Required work: Copy every line from the material below that holds "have".

START Records supplied

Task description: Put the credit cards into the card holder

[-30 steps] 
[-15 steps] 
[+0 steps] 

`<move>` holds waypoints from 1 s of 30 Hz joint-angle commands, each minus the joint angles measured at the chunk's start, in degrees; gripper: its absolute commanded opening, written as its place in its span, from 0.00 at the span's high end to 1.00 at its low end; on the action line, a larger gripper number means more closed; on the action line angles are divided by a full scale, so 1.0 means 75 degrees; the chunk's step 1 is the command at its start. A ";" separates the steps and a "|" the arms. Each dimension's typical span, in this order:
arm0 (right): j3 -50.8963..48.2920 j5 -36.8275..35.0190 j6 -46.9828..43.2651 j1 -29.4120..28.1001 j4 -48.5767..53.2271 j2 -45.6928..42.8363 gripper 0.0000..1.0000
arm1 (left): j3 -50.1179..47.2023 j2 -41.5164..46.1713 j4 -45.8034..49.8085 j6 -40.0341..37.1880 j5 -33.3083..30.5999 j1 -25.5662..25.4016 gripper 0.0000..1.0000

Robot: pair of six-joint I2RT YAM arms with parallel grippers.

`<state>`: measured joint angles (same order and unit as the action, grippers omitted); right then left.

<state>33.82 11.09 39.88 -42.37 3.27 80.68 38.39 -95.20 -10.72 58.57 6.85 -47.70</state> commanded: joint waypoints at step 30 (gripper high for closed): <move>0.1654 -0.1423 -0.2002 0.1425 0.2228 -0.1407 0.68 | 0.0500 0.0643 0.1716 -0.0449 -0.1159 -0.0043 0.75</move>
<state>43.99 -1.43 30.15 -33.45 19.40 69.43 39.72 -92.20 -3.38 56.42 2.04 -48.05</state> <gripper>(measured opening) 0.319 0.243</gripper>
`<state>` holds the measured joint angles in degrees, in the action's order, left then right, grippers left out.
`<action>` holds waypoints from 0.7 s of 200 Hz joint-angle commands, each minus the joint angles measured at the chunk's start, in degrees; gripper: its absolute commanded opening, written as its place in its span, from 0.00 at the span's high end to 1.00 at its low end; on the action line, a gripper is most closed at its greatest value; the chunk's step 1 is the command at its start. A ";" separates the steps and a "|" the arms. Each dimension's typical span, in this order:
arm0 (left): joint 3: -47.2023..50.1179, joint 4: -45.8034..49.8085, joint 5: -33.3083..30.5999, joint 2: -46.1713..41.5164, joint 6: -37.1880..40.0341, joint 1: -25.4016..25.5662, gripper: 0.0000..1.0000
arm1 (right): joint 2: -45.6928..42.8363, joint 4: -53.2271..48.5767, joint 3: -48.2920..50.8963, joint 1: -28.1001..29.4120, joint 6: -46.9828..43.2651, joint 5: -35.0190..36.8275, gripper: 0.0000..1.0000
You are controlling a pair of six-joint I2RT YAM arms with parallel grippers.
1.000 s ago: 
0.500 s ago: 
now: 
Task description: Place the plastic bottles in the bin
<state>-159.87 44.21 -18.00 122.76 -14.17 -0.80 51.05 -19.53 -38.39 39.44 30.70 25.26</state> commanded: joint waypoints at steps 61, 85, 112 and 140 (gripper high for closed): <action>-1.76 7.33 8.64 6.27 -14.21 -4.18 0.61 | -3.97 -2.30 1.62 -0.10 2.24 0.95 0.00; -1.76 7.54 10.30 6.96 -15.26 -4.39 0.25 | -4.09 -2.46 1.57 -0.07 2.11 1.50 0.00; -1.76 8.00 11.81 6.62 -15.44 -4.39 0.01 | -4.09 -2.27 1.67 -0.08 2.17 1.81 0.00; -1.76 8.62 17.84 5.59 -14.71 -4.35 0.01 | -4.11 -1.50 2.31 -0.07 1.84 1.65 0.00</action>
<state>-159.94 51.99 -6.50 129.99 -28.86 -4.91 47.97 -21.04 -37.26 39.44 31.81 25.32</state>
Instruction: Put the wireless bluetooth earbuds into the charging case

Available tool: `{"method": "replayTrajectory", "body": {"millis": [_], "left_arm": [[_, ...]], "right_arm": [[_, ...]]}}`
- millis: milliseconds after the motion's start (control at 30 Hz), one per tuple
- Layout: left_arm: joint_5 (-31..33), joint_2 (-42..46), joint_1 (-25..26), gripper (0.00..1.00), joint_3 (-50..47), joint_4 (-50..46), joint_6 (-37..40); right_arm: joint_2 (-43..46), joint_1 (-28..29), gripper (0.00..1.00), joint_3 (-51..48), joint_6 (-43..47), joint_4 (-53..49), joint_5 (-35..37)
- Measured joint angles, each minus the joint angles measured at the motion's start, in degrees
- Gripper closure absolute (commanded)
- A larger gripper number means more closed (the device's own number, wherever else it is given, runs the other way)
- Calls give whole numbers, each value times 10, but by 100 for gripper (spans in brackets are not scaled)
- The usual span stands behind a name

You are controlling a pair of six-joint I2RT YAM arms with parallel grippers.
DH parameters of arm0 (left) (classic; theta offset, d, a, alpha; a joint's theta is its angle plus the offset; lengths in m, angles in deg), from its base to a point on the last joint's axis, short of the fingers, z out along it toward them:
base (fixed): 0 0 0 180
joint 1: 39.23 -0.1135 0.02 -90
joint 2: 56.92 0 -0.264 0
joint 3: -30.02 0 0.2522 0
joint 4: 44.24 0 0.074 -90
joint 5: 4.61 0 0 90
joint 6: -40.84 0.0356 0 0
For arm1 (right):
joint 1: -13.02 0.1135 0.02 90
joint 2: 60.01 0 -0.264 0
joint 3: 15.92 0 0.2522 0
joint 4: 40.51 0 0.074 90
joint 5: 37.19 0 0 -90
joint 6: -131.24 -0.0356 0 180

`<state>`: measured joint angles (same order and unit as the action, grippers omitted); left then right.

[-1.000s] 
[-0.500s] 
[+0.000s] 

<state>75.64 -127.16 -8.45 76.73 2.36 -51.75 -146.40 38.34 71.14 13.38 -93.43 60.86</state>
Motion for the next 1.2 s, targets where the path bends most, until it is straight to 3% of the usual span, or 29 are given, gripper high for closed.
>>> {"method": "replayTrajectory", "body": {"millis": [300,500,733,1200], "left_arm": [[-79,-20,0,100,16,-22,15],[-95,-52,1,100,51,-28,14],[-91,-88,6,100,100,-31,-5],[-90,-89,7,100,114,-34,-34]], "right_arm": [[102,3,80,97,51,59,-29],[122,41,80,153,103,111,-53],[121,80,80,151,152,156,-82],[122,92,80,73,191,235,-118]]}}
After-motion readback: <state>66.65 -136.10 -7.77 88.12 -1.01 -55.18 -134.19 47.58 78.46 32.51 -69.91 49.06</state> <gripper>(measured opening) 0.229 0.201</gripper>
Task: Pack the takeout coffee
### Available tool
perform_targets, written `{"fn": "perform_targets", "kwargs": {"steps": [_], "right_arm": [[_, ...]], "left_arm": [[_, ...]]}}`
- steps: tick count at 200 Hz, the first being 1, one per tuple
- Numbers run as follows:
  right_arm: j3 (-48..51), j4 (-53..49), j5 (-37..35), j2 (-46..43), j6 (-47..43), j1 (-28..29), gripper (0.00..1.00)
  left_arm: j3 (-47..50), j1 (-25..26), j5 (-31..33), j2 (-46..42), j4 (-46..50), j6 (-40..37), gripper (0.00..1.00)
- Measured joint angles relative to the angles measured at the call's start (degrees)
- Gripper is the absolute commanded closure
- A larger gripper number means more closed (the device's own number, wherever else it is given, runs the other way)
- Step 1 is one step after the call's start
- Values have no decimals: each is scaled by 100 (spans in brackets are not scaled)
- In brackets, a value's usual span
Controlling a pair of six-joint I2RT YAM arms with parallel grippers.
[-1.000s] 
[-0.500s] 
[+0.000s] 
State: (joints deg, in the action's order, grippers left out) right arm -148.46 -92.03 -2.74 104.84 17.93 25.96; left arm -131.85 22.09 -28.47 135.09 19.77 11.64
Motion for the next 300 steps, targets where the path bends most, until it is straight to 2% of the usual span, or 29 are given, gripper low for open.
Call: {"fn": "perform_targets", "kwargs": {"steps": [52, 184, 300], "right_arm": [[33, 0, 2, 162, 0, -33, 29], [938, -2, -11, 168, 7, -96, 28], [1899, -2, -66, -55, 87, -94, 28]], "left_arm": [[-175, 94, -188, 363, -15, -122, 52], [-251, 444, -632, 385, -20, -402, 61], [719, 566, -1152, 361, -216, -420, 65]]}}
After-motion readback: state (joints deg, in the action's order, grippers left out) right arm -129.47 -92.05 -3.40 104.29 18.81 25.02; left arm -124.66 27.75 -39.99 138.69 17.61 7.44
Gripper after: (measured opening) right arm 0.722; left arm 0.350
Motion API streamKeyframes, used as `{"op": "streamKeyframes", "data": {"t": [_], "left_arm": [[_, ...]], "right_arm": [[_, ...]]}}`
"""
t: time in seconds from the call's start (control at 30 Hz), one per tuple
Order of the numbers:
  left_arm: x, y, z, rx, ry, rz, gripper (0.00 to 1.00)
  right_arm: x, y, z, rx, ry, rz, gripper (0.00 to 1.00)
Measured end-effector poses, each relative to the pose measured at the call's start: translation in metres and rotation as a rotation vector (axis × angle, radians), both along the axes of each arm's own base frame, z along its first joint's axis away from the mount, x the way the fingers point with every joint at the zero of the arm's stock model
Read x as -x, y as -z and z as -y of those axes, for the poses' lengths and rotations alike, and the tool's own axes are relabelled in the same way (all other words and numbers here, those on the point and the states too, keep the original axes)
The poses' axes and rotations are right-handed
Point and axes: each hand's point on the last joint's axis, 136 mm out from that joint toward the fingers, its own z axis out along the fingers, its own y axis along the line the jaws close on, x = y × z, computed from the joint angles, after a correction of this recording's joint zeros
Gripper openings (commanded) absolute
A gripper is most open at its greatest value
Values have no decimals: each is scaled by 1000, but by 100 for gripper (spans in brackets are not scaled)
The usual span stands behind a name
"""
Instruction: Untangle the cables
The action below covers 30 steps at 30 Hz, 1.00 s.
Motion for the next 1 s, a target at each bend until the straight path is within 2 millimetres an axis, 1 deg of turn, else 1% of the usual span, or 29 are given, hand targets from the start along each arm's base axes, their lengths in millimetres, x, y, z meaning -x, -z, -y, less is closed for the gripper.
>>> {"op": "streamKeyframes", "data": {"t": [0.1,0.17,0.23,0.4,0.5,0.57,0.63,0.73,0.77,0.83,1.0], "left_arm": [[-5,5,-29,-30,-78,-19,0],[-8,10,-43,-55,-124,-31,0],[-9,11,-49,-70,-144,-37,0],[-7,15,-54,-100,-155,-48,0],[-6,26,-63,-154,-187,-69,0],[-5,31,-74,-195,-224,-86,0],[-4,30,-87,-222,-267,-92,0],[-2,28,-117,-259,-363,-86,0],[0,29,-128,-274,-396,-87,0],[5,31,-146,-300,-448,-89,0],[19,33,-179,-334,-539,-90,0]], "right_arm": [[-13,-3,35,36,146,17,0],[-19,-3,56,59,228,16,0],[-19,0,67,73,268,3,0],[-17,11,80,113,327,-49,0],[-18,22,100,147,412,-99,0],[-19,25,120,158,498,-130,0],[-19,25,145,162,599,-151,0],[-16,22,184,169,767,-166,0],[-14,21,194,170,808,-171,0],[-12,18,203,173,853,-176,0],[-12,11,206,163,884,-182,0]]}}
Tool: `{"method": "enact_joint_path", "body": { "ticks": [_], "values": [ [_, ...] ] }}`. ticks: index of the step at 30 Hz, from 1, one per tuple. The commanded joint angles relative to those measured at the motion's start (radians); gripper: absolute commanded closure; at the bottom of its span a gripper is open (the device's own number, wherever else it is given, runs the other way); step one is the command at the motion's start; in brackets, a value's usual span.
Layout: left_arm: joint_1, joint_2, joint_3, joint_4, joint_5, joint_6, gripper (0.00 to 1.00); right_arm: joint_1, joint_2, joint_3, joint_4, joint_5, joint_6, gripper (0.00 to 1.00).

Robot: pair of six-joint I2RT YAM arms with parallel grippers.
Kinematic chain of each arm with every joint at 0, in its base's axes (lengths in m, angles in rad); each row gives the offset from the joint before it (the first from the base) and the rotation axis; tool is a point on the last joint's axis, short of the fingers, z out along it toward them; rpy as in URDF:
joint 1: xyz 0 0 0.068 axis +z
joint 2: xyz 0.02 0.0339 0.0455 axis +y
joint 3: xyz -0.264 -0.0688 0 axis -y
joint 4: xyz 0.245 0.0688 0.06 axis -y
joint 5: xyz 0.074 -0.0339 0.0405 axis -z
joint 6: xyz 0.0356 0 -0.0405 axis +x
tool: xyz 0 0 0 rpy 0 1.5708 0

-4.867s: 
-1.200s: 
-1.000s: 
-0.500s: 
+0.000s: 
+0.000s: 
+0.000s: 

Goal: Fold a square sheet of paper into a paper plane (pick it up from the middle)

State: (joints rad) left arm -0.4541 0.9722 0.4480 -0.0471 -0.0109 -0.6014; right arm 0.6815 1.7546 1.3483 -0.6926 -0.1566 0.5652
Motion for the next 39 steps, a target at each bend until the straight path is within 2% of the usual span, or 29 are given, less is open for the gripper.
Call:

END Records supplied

Final answer:
- Values have no decimals: each is scaled by 100 (spans in brackets are not scaled)
Values have no decimals: each is scaled by 1000, but by 100 for gripper (spans in brackets are not scaled)

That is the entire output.